Cooking doesn't have to be fancy or time-consuming. Use shortcuts like frozen vegetables, ready-made meals, or microwaving. Focus on simple, comforting dishes like Annie's mac and cheese with broccoli or bean salads. Assembly, like making a charcuterie board, also counts as cooking. The key is to find what works for you and embrace it.
Expanding your idea of cooking helps you realize that you're already doing more than you think. Cooking isn't just about elaborate recipes or professional techniques. Microwaving, assembling snacks, or adding an egg to ramen are all valid forms of cooking. This mindset reduces pressure and encourages creativity in the kitchen.

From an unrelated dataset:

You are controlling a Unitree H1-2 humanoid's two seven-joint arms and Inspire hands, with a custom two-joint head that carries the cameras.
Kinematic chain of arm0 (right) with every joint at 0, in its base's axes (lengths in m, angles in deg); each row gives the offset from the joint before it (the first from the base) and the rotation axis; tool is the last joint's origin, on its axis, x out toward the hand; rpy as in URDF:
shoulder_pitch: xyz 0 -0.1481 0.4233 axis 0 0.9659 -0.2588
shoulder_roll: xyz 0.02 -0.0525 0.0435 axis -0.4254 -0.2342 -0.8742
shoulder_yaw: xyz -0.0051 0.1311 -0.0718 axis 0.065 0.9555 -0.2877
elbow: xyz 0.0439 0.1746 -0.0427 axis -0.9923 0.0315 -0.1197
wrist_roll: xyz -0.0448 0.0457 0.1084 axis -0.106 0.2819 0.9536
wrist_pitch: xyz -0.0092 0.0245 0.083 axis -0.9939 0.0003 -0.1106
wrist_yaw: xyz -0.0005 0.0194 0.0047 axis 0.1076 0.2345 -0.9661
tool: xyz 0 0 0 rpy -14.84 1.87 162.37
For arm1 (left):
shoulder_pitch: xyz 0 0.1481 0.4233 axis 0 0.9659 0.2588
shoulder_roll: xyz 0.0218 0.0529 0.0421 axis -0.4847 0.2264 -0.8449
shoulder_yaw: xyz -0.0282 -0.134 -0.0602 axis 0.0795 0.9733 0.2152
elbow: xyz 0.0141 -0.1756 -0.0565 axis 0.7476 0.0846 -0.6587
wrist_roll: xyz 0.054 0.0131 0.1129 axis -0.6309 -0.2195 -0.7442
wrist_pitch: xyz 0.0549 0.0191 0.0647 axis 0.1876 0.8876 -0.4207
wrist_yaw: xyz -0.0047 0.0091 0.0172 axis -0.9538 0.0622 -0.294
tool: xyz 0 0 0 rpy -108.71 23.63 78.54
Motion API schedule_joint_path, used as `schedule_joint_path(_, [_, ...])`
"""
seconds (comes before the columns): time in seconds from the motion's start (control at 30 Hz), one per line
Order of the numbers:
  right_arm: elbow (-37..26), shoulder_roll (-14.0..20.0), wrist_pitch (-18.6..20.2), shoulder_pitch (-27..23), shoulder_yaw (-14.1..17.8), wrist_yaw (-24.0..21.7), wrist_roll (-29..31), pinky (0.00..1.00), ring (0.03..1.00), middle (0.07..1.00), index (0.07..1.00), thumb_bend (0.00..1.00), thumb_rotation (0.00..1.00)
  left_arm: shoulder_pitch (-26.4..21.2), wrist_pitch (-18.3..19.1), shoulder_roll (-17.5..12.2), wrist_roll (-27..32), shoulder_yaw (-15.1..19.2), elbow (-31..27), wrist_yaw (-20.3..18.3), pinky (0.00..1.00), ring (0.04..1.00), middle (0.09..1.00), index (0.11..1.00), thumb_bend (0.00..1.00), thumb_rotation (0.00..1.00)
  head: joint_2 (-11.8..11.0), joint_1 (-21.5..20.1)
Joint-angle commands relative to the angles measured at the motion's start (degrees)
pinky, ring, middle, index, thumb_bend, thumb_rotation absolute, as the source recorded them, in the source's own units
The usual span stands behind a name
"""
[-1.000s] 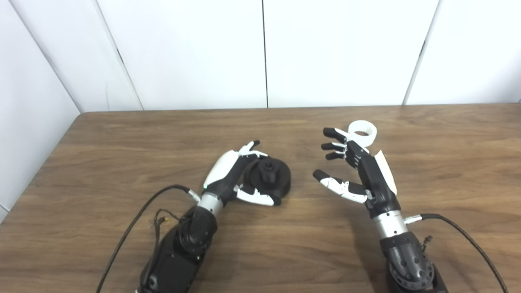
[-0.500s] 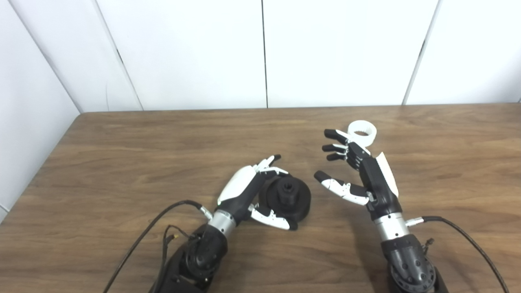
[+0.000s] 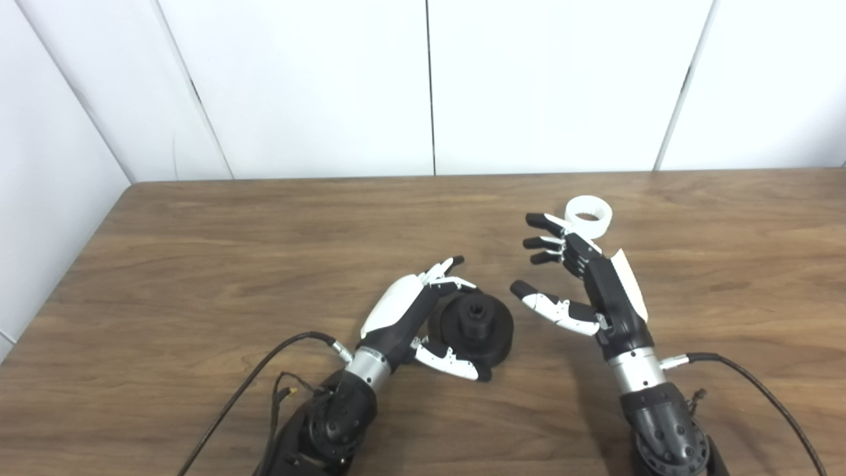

Start by finding the fun in cooking—notice what sparks joy, like involving kids or saving money. Experiment with simple recipes and trust your taste buds. Use the 'salt, fat, acid, heat' framework to balance flavors. Mistakes are part of the process, so be generous with yourself and learn from them.
The microwave is a versatile tool for beginners. It can cook soups, oatmeal, baked potatoes, and even eggs. It's efficient, requires minimal cleanup, and is ideal for those without access to a stove. While it won't crisp food, it excels at steaming and reheating, making it a great option for quick, easy meals.
Focus on what you enjoy, whether it's a specific part of the process or a favorite dish. Start with simple recipes and avoid overly complicated ones. Use shortcuts like canned beans or pre-made ingredients. Remember, cooking doesn't have to be perfect—embrace mistakes and celebrate small victories.
Ramen can be a base for satisfying meals. Add an egg, frozen vegetables, or peanut butter and hot sauce for a Thai-inspired twist. The flavor packet can also be used creatively, like mixing it into yogurt for a dip. These additions elevate ramen from a basic meal to something more flavorful and nutritious.
Recipes are guidelines, not strict rules. Adjust ingredients based on what you have—use fewer onions or substitute spices. Read the entire recipe beforehand to understand timing and equipment needs. For non-baking dishes, feel free to experiment and trust your instincts. Comments on recipe sites often provide helpful substitutions.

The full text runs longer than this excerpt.